[Records drawn from a dataset]

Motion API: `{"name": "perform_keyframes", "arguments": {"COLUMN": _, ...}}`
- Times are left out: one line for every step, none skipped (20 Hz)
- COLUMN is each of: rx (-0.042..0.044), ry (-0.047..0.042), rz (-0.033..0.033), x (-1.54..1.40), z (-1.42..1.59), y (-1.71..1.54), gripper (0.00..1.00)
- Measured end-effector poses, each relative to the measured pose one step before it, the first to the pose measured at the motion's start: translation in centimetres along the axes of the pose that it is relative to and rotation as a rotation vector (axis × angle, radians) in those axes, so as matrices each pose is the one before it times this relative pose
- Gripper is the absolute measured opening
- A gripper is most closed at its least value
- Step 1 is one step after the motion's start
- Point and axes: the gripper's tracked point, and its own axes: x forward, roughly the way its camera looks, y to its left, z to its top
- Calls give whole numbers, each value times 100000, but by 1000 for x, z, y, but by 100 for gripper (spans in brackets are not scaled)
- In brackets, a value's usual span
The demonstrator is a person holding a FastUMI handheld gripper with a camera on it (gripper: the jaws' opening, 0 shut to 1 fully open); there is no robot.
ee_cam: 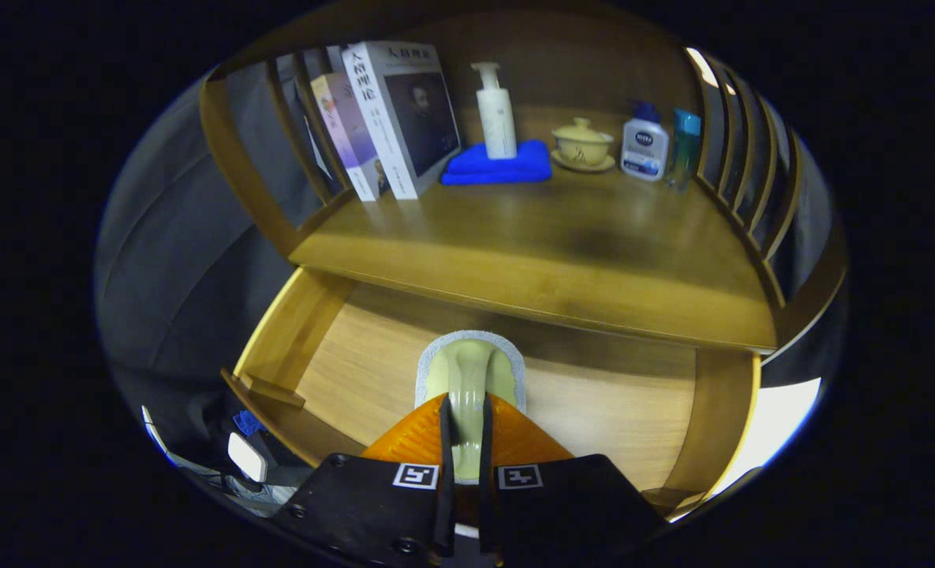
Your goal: Pull open the drawer, take out the items inside it, and place them on the countertop above the cabinet.
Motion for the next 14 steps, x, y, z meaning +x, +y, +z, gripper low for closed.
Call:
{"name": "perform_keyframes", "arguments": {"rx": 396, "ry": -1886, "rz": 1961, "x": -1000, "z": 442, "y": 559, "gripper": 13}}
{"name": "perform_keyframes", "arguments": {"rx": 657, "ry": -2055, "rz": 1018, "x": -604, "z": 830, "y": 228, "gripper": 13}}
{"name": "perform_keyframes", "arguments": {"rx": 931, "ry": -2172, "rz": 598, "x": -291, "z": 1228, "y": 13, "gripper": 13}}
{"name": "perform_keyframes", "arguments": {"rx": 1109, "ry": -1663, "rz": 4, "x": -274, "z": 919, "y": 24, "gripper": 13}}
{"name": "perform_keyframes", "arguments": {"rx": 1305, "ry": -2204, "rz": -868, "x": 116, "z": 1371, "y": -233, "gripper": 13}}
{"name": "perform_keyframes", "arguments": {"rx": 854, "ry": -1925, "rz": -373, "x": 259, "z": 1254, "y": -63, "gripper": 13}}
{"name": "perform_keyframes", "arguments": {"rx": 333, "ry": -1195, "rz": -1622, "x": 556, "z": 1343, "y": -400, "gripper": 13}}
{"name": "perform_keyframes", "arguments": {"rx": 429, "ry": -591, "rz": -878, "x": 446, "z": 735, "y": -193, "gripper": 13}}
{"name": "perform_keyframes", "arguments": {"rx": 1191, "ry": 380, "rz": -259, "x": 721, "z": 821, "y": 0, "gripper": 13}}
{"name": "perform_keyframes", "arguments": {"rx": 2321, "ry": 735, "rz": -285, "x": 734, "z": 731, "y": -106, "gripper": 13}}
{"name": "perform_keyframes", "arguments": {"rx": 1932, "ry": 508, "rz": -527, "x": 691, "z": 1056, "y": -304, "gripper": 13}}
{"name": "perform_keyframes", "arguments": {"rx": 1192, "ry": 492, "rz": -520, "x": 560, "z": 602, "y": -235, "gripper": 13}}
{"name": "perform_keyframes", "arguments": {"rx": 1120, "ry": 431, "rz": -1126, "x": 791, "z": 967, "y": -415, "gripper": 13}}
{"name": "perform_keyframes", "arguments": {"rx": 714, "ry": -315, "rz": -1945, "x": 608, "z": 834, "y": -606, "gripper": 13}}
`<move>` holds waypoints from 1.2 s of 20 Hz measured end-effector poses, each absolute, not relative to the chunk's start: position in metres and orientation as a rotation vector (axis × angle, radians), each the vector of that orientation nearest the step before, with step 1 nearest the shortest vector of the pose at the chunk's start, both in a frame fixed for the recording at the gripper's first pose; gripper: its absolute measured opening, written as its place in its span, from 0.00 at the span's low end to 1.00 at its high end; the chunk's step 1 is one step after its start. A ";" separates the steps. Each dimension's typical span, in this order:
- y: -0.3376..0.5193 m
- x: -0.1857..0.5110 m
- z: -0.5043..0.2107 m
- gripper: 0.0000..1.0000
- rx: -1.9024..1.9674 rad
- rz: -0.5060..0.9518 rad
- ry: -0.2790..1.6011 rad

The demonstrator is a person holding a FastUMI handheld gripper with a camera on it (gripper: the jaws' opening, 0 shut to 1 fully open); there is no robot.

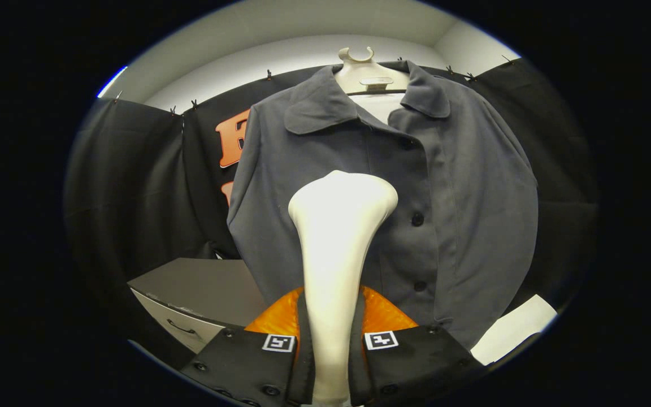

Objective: Iron the clothes twice with a garment steamer, once on the left side and once on the right side.

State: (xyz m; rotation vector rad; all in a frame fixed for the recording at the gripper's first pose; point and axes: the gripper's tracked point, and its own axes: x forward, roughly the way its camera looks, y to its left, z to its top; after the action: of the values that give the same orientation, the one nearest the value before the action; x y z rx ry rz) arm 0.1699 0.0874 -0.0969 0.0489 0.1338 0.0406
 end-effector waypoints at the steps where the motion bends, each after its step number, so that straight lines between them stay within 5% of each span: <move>1: 0.087 0.169 -0.103 0.31 0.049 0.039 0.142; 24: 0.050 0.142 -0.245 0.31 0.088 -0.049 0.350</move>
State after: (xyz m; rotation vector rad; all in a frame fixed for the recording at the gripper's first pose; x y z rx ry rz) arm 0.1415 0.0500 -0.2452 0.0882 0.3495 -0.0488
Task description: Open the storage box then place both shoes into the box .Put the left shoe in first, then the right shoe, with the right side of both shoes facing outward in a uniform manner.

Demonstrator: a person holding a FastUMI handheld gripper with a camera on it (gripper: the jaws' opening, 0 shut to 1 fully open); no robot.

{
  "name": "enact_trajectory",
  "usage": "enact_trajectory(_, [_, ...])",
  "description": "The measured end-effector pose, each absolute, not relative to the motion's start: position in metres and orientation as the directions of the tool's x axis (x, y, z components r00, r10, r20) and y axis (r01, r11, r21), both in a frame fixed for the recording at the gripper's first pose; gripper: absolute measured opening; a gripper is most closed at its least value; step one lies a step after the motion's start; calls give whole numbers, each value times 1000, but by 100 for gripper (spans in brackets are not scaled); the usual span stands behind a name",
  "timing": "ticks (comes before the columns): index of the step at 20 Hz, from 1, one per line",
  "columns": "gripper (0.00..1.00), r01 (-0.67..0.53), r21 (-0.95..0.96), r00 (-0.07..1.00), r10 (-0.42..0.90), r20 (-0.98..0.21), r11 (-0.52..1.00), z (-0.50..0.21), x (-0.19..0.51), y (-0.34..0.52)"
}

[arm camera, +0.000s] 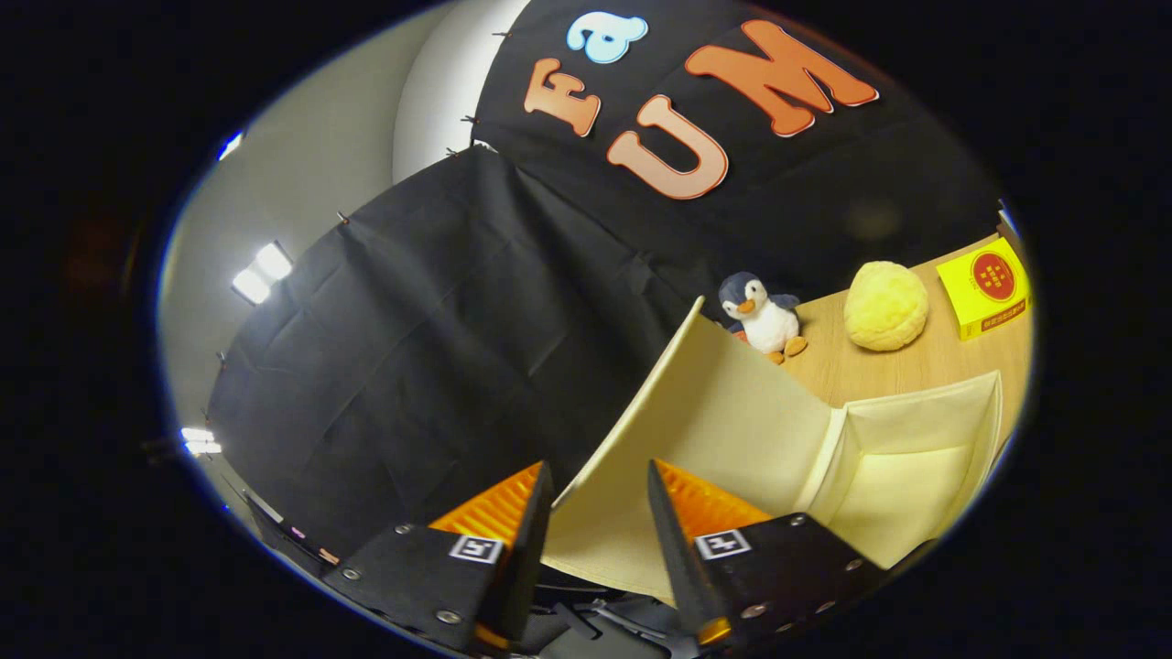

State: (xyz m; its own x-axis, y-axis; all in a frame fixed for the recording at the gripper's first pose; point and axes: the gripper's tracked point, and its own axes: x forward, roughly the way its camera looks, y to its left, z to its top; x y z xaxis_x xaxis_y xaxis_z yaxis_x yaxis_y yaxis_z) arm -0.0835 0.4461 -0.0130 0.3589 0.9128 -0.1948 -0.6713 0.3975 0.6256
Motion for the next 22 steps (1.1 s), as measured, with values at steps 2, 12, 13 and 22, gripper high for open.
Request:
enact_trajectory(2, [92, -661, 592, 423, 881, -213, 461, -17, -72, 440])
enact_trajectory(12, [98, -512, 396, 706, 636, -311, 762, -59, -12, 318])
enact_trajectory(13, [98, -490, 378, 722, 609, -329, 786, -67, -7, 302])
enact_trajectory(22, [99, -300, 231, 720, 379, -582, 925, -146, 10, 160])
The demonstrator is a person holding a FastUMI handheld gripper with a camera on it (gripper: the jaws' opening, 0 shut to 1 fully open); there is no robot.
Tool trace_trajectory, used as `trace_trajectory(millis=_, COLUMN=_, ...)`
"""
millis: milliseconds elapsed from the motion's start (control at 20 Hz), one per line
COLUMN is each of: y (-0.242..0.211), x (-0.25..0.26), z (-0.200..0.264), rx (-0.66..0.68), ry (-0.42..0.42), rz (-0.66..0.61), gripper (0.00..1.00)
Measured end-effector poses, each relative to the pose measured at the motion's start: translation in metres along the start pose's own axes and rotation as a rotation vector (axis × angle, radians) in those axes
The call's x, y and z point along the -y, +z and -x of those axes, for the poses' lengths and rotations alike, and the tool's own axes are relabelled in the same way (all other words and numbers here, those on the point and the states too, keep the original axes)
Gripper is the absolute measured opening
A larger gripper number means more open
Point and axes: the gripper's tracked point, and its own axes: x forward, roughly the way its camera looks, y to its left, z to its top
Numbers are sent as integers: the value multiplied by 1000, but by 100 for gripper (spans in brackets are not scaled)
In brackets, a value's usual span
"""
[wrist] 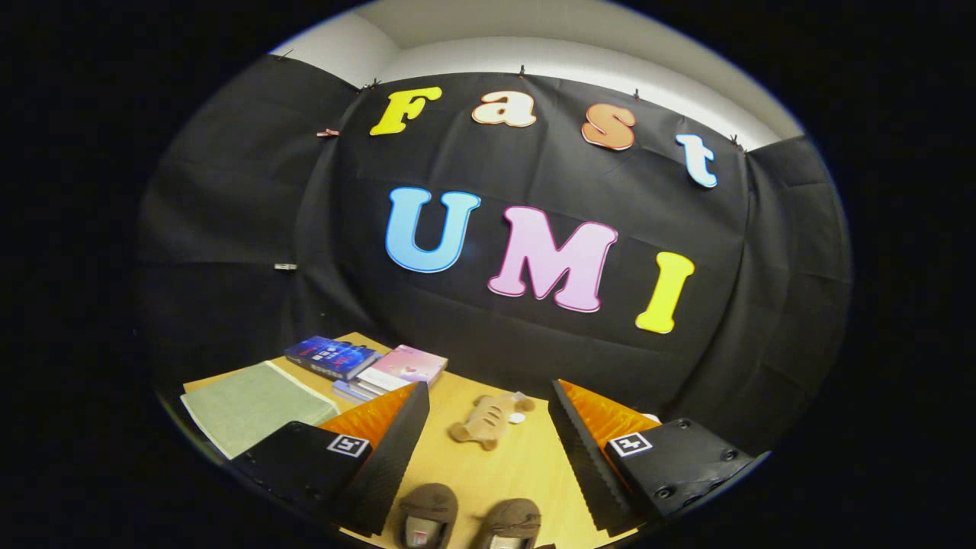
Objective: Open the storage box then place both shoes into the box .Put the left shoe in first, then the right shoe, with the right side of both shoes facing outward in a uniform manner.
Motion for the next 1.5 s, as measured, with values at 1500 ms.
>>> trace_trajectory(millis=1500, y=-195, x=-274, z=45, rx=-922, ry=1096, rz=-1414, gripper=69)
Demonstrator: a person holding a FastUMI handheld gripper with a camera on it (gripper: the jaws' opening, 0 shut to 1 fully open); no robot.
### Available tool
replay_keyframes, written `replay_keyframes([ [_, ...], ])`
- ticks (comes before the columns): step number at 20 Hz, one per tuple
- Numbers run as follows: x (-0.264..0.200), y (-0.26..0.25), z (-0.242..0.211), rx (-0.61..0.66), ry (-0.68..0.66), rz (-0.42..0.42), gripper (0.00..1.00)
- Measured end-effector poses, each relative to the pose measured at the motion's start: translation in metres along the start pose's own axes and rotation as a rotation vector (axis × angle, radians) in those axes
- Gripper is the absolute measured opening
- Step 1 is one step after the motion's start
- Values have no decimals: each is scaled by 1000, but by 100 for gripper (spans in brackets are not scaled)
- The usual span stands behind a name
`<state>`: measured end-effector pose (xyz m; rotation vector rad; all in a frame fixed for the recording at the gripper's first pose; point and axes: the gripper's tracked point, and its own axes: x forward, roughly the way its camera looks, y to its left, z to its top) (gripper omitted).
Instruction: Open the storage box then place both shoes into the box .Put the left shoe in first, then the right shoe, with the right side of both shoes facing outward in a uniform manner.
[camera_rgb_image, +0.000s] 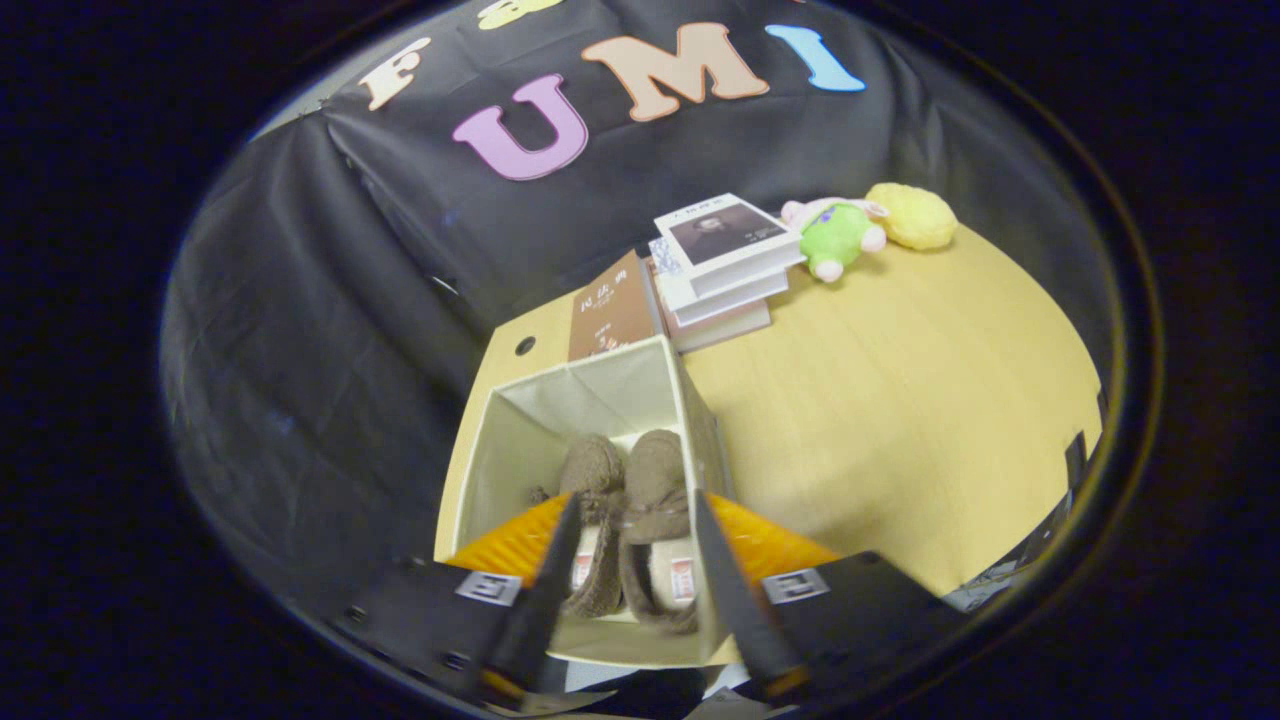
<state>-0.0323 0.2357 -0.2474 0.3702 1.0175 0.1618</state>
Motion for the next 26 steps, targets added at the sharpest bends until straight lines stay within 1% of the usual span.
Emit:
replay_keyframes([
  [4, -26, -10, 26, -96, -100, 58, 66],
  [7, -55, -33, 54, -177, -216, 52, 86],
  [9, -76, -53, 75, -209, -298, 39, 100],
  [13, -127, -96, 125, -217, -498, -3, 100],
  [15, -151, -115, 148, -228, -581, -14, 100],
  [16, -161, -127, 157, -241, -610, -32, 100],
  [19, -185, -160, 181, -267, -696, -88, 100],
  [23, -203, -191, 193, -286, -772, -120, 100],
  [26, -212, -201, 201, -321, -802, -133, 100],
])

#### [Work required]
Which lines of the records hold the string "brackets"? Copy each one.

#### [Solution for this task]
- Calls give whole numbers, each value times 100000, but by 1000 for x, z, y, but by 100 for gripper (spans in brackets are not scaled)
- In brackets, a value's usual span
  "description": "The measured end-effector pose, each absolute, not relative to the motion's start: position in metres and orientation as the directions of the tool's x axis (x, y, z components r00, r10, r20) and y axis (r01, r11, r21), both in a frame fixed for the recording at the gripper's first pose; gripper: absolute measured opening; a gripper is most closed at its least value; step one lies a step after the motion's start; calls give whole numbers, each value times 1000, but by 100 for gripper (spans in brackets are not scaled); the usual span stands behind a name",
Numbers are sent as integers: the value multiplied by 1000, but by 100 for gripper (spans in brackets are not scaled)
In brackets, a value's usual span
- Values have no decimals: each is scaled by 1000, but by 100 for gripper (spans in brackets are not scaled)

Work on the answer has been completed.